*** Supplied information ***

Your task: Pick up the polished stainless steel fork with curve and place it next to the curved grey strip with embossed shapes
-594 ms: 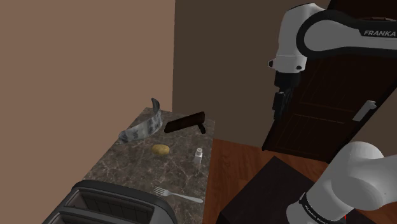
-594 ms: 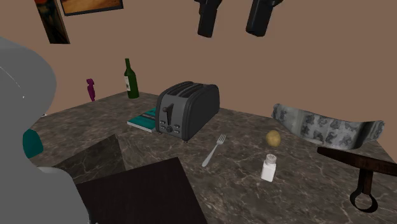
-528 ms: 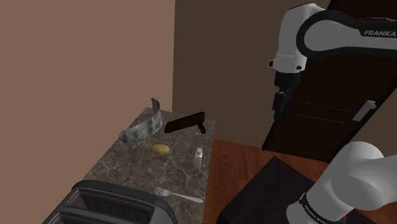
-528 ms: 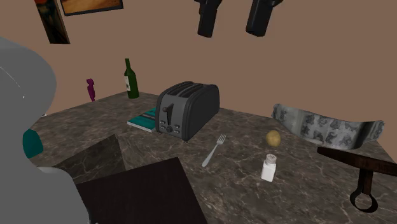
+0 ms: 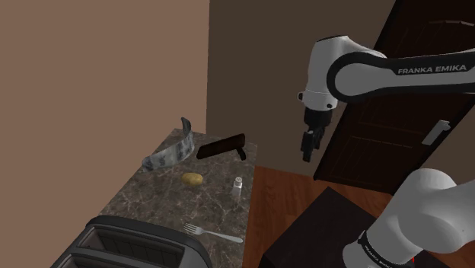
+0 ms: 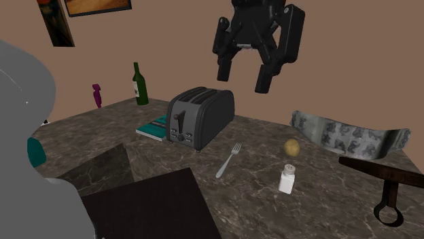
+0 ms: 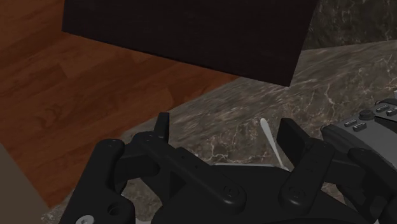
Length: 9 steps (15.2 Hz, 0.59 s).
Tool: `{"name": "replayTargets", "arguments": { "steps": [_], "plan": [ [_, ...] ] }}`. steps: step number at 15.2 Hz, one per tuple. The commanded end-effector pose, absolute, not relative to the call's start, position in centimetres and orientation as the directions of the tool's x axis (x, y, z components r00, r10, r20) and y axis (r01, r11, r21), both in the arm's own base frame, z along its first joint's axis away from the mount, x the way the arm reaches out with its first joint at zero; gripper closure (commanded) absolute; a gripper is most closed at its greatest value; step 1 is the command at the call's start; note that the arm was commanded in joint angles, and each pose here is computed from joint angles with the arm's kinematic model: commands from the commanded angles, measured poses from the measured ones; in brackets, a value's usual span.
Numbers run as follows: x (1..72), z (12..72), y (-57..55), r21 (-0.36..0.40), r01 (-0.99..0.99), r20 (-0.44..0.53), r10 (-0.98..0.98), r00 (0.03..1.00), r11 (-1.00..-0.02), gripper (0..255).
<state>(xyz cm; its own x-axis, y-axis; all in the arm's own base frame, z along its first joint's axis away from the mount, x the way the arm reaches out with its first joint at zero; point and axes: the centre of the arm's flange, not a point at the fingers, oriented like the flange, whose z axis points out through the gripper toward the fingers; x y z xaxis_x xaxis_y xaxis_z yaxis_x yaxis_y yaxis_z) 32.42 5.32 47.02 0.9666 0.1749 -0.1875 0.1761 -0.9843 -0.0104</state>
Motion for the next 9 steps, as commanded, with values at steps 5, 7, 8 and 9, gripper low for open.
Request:
{"name": "replayTargets", "arguments": {
  "steps": [5,7,8,9],
  "plan": [
    [34.8,41.1,9.5,-0.016,0.216,-0.148,0.216,0.965,-0.976,0],
    [35.6,39.2,11.0,-0.017,0.230,-0.136,0.230,0.964,-0.973,0],
    [36.0,38.2,11.7,-0.018,0.237,-0.130,0.237,0.963,-0.971,0],
    [36.4,37.3,12.5,-0.018,0.243,-0.124,0.244,0.962,-0.970,0]
  ]
}}
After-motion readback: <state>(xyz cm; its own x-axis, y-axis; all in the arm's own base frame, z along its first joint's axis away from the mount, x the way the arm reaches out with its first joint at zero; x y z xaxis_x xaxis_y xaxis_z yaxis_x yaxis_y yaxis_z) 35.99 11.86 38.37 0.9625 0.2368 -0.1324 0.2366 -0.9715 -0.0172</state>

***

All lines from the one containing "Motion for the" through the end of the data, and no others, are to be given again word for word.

Solution for this task:
Motion for the next 9 steps, as commanded, with values at steps 5, 7, 8 and 9, gripper low for open.
Request:
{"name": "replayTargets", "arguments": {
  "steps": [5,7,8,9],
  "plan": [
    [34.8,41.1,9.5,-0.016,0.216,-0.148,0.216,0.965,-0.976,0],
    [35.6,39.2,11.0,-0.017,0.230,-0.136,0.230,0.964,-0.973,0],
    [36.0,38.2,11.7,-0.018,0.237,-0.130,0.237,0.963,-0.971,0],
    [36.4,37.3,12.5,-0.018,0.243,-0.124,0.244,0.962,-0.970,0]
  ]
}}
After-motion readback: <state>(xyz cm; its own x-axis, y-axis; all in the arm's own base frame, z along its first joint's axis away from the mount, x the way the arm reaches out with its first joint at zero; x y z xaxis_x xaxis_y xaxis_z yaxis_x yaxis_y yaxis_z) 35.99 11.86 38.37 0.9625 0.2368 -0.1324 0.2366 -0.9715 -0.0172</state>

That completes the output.